Selon des analystes, sa prise consoliderait le contrôle des FSR sur l'ouest du Soudan et pourrait ouvrir la voie à une avancée vers la capitale.

El-Obeid abrite une division d'infanterie, une base aérienne, un oléoduc stratégique et un important marché de gomme arabique.

" La contrôler, c'est une question de pouvoir, de territoire et d'argent ", affirme l'analyste Kholood Khair.

Les combats et les restrictions ont pratiquement coupé tout accès à la ville, rendant de plus en plus difficile toute couverture indépendante.

De rares images obtenues par l'AFP dans le camp d'Al-Rahmaniyah montrent des femmes épuisées avançant sous un soleil accablant, des jerricans sur la tête après des heures passées à attendre de l'eau à un puits éloigné.

Trop fatigués 

Dans le camp, près de 200 familles s'entassent dans des abris précaires.

Des enfants traînent dans l'étroite zone d'ombre projetée par les huttes . Certains sont trop fatigués pour jouer, d'autres suivent silencieusement leur mère.

" Nous n'avons rien. Ni eau, ni nourriture, ni matelas ", lâche Waseela Mohamed, une grand-mère de 70 ans.

Les livraisons d'aide qui avaient réussi à atteindre le camp il y a plusieurs semaines se sont raréfiées.

" Les organisations humanitaires font ce qu'elles peuvent, mais les besoins sont bien plus importants ", explique un bénévole qui a requis l'anonymat.

A l'intérieur d'El-Obeid, les drones bourdonnent presque en permanence, raconte Adam Hussein - un pseudonyme.

"Nous ne savons pas ce qui se passe vraiment. Tout est en crise. Les civils et les infrastructures sont constamment pris pour cible ", a-t-il confié à l'AFP.

Au moment où il parlait, un drone s'est écrasé tout près, sans faire de victimes.

Alors que le prix de l'eau a doublé, que celui de la nourriture a augmenté jusqu'à 300 % et que les tarifs des transports ont aussi grimpé en flèche, de nombreux habitants sont désormais, de fait, "encerclés ", selon Kholood Khair.

"Boucliers humains" 

Mohamed Refaat, de l'Organisation internationale pour les migrations, a averti que la ville se rapprochait d'un siège total, les civils pouvant bientôt "ne plus être capables de partir ni de revenir".

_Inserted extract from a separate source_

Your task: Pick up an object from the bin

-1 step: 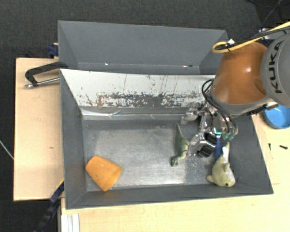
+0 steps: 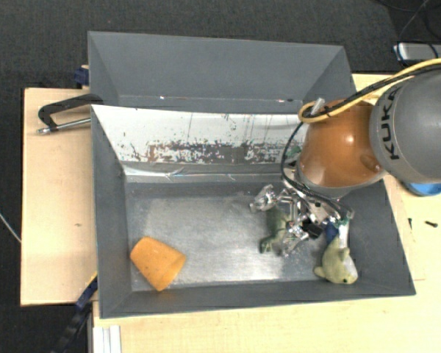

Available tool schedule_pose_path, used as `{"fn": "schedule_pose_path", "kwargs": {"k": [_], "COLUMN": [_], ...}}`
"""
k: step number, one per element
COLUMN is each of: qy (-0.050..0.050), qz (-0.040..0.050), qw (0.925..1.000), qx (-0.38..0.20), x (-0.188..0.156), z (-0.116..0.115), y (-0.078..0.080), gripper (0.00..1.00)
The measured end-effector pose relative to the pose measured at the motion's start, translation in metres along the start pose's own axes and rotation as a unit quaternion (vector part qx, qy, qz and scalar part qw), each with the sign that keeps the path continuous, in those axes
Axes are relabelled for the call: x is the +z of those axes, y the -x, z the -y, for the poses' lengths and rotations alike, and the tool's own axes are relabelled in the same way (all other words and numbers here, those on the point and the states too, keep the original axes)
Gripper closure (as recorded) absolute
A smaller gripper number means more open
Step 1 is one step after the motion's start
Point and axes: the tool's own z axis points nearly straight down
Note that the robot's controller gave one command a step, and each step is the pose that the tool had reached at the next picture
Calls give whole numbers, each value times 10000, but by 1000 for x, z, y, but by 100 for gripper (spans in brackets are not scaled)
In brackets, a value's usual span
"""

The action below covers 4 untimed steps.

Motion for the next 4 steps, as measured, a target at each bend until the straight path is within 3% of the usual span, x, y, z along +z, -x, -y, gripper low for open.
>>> {"fn": "schedule_pose_path", "kwargs": {"k": [1,2,3,4], "qy": [-3,69,46,12], "qz": [3,-13,-38,-6], "qw": [9943,9673,9322,8313], "qx": [-1067,-2536,-3619,-5558], "x": [-30,-39,0,-1], "z": [8,22,21,-3], "y": [-8,23,17,50], "gripper": [0,0,0,0]}}
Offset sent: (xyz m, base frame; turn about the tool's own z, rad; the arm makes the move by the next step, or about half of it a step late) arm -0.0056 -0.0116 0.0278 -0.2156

Sans aide immédiate, les conditions pourraient "en quelques semaines" ressembler à celles observées à El-Facher, où les civils ont survécu en se nourrissant d'aliments pour animaux pendant 18  mois de siège, a-t-il prévenu.

Selon l'ONU, plus de 6. 000 personnes ont été tuées durant les trois premiers jours de sa chute.

Une source gouvernementale a indiqué à l'AFP que l'armée avait tenté de ralentir l'avancée des paramilitaires.

Une source proche des FSR a elle accusé l'armée d'utiliser des civils comme " boucliers humains ", estimant qu'ils devraient être évacués.

Bien que la composition démographique de la ville diffère de celle d'El-Facher, où les violences ont suivi des lignes ethniques, Noha Eltayeb prévient que les civils "pourraient néanmoins être confrontés à des pillages, des violences sexuelles et des attaques contre ceux accusés de soutenir l'armée".